Wangyou seriously misjudge Libya

    
Publishing a book on the confused state of the law regulating royal marriages has taken up most of my time recently, but I’ve had an ear to the ground over events in Libya, keeping an eye on how Chinese wangyou are reacting. 
Unsurprisingly, the mood and views are often terrifyingly partisan and ill-informed. A predictably bileful poster managed the darkly emotionless “go grab a few Libyans and add them to the pile in Japan”. Some have been scathing about “that clown Sarkozy” - “If France’s performance in World War Two’s anything to go by, I’m not worried for Gaddafi” - while others concede that France has made a shrewd move in supporting the interim government.
There’s much chatter about the role of oil in sparking the crisis, a factor which has been almost completely absent from UK news commentary.

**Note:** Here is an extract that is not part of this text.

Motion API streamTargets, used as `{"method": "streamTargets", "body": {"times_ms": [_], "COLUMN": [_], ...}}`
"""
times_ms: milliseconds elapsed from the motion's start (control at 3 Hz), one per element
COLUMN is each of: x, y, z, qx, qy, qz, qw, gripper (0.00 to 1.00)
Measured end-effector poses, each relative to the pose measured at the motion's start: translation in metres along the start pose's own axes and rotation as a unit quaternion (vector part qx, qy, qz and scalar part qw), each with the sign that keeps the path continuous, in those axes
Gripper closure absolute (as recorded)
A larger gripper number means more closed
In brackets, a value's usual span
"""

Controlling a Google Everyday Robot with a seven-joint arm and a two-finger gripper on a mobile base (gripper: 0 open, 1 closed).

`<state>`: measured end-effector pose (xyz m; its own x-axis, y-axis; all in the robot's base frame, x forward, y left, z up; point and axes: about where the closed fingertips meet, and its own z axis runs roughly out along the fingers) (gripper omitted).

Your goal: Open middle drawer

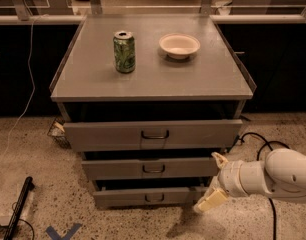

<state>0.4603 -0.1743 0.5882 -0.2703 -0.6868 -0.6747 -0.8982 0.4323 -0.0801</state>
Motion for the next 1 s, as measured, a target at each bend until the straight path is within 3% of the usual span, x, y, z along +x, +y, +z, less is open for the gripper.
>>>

The average Chinese wangyou, to make sweeping generalisations, can border on an irrational obsession with how foreign governments’ agendas are rooted in global economics and nothing more, most likely as a result of their own government’s obsession with macroeconomics over anything else: there’s little hint in Chinese chatrooms that ideas of individual liberty and democracy are appreciated as being a driver of Western policy.

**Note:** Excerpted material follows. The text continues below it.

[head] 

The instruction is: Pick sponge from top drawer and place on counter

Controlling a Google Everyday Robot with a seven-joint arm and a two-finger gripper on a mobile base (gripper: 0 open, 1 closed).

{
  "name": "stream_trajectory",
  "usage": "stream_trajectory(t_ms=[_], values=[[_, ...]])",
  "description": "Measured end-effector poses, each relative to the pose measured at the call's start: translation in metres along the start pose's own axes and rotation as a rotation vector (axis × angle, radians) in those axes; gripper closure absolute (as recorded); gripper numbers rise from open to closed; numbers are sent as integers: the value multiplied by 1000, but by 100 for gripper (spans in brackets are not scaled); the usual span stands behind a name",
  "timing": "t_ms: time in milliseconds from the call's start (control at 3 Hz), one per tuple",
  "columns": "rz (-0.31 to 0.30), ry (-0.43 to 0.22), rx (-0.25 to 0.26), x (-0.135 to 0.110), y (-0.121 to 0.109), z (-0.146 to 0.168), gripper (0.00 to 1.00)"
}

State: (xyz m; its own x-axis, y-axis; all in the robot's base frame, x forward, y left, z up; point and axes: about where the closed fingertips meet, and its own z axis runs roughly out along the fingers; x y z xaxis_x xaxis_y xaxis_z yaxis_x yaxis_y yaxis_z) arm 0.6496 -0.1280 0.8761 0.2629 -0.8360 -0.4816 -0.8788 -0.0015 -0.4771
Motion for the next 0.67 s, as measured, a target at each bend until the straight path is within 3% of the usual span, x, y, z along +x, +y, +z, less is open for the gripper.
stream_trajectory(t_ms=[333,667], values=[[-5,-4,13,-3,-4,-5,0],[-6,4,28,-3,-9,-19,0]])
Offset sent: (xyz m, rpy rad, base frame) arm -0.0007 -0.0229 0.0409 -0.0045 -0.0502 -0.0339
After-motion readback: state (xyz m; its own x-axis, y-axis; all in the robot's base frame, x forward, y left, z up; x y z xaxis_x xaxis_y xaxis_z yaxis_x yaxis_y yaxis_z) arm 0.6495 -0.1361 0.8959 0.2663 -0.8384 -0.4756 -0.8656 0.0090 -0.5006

Wangyou are full of grand ideas on what China’s strategy in Libya should be, but only a few seem to realise that all their political theoretising will amount to Jack when China is cold-shouldered for its refusal to support military action against Gaddafi.

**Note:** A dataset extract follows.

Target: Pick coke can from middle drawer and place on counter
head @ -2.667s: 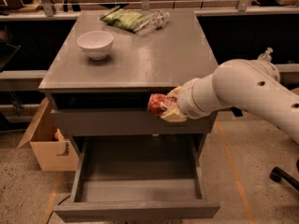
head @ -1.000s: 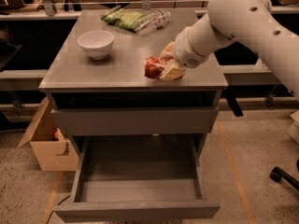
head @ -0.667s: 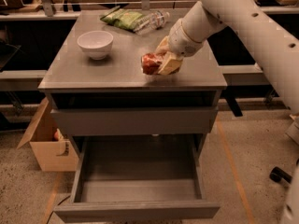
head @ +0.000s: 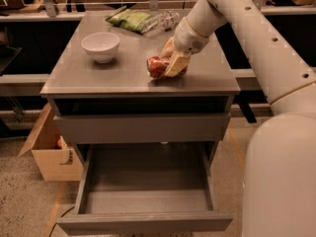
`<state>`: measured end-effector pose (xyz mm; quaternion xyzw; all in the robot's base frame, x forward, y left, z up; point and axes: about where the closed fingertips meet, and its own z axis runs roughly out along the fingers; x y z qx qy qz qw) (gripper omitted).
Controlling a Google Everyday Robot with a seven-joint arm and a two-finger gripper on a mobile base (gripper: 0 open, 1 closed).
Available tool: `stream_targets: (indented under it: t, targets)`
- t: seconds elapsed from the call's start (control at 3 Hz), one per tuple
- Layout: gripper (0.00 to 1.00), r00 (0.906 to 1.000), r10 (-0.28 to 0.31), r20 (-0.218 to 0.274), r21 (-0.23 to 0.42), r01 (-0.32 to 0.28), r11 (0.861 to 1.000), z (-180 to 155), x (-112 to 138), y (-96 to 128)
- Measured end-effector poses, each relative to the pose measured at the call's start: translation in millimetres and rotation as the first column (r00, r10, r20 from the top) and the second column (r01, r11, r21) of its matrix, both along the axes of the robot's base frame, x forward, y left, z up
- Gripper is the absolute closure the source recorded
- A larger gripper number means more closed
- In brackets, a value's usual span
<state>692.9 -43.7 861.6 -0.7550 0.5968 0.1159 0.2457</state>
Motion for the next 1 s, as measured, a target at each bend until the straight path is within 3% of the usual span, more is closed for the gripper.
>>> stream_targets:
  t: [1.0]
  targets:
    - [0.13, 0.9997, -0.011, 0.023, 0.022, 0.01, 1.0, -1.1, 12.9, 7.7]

“Gaddafi knows China needs oil,” writes one, “and China has spent a real lot on getting oil, with huge construction projects in Libya, which puts him over a barrel, as it were... Yet Gaddafi doesn’t think China amounts to anything, and when these criminals go around destroying and looting Chinese companies’ property, or even killing Chinese people, he’s totally unconcerned, so we’ll have to withdraw all the Chinese currently in Libya and abandon all the infrastructure. Once he’s back in control of the situation, that infrastructure will be to Libya’s benefit, and if China wants to go back it’ll have to renegotiate from scratch, and Gaddafi will be able to name his price - this is his dream scenario. This is why China has sold out on Gaddafi. Of course, if the rebels win, no good will come China’s way, and it’ll be hard whether or not China gets back in to Libya, if this lot have a deep Western worldview.”
Hopefully, the Chinese government will have more sense than to do what one wangyou has proposed...
“China’s best outcome would be, if Gaddafi loses, to arm and aid the groups opposed to the rebels, including Gaddafi’s tribe, and then let Libya become a quagmire for other countries to send troops into, so that after the mess gets too much they just eventually wash their hands of it and pull out, which would let China and Russia position themselves as international moral saviours. The British and French with their military and economic power won’t want to get stuck in that quagmire, and everybody’s there for oil, so why spoil the moneymaking? At that point, countries like France and Britain who are first in and have most to make will need to sit down with China and Russia to talk shop. On no account will anyone want to end the mess - everyone will be making money, won’t they? Sinopec or whoever will be able to divvy up the Italians’ territory in Libya, and as for the British and French, well, we can think more about them, but those slow-witted Italians have always been our bitches...”
There’s no need to point out that any assessment of the situation that paints China and Russia as moral saviours is seriously out of touch with reality. Even more so, another Chinese wangyou had this to say about Libya under Gaddafi. Only in a country like China, where healthcare is prohibitively expensive and corruption and exploitation ubiquitous could Gaddafi’s regime be portrayed as a veritable paradise. Promise not to laugh.
 
“In power, Gaddafi took 50% of Libya’s oil revenue and distributed it to every household before using the rest on the state budget. Education and healthcare are all free, and conditions that can’t be treated in Libya are sent abroad for treatment, free of charge. Exploitation isn’t permitted. Shops aren’t allowed to employ staff, only partners who hold a share in the business. Wherever the state has provided large-scale water projects, the herdsmen can become farmers, and farms, homes and tractors are all provided for free.”
What hope for China, if citizens can look with envy at the few measly cents that have trickled down from the oil wealth of the brutal regime of a murderous psychopath?